Making its unofficial debut earlier this month on Samsung Galaxy S III demo units, Flipboard for Android has finally opened itself up...a little bit. No, the app isn't widely available on Google Play yet, but perhaps just as good, you can now download the official beta version of Flipboard through a public download link.
If you're not familiar with Flipboard on iOS, it's a magazine-style news reader app that has reached an amazing level of popularity. What gives the app extra cool points is its ability to handle social media. See, Flipboard can integrate your social accounts into its feed, and present Tweets or other status updates just as it would news stories or blog posts (complete with images and video thumbnails). Couple this with Flipboard's gorgeous tiled interface, and it's easy to see why the app gets so much buzz.
At first glance, Flipboard for Android looks just as stunning as its iOS counterpart, with its clean, minimal design and vibrant display of photographic tiles. Flipboard's trademark page-flipping animation is also there as you swipe up and down through news feeds. Something that sets this app apart from its iOS sibling, however, is a pair of widgets that come preloaded. There are a medium and a small widget, both of which can update with your latest cover stories.

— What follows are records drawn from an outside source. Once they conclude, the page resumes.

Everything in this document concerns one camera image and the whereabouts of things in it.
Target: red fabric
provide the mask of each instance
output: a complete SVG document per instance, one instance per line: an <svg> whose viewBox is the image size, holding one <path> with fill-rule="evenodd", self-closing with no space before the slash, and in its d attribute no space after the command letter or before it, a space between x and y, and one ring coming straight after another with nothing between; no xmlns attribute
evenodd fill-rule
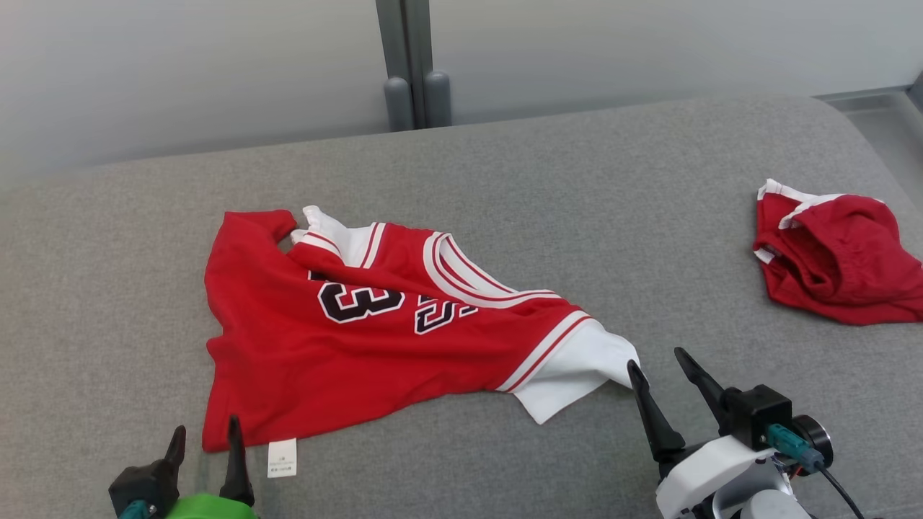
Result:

But Flipboard for Android doesn't just have a pretty face. Functionally, it packs a big punch too, as it lets you add feeds from a number of different social media accounts, including Facebook, Twitter, LinkedIn, Tumblr, and Instagram. And of course you can go through and add feeds from pretty much any other news source or site with an RSS feed, or you can subscribe to a Flipboard-curated topic feed. If you use a bookmarking service like Instapaper, Pocket, or Readability, you can integrate those as well.
One thing I noticed is this beta app isn't optimized for tablets. While it is possible to install Flipboard on your Galaxy Tab if you want, you will likely notice the image quality is less than stellar, and there's no use of the functional side panels that might otherwise grace a tablet-specific app.
It's also worth noting that you can add a feed for your Google Reader account. However, Flipboard doesn't let you swipe through individual sources within your Google Reader account, which is disappointing. Another app in the category, Feedly, handles this beautifully, and you can even mark items as read with a quick swipe.
Overall, I'm impressed with Flipboard for Android. It's a gorgeous reader with tons of flexibility, and it handles social media like a dream. Plus, it doesn't feel like a cheap port of an iOS app over to Android. Rather, it runs smoothly and looks like an app that was developed specifically for the Android platform. I'm excited to see its final build, especially if it comes optimized for tablets.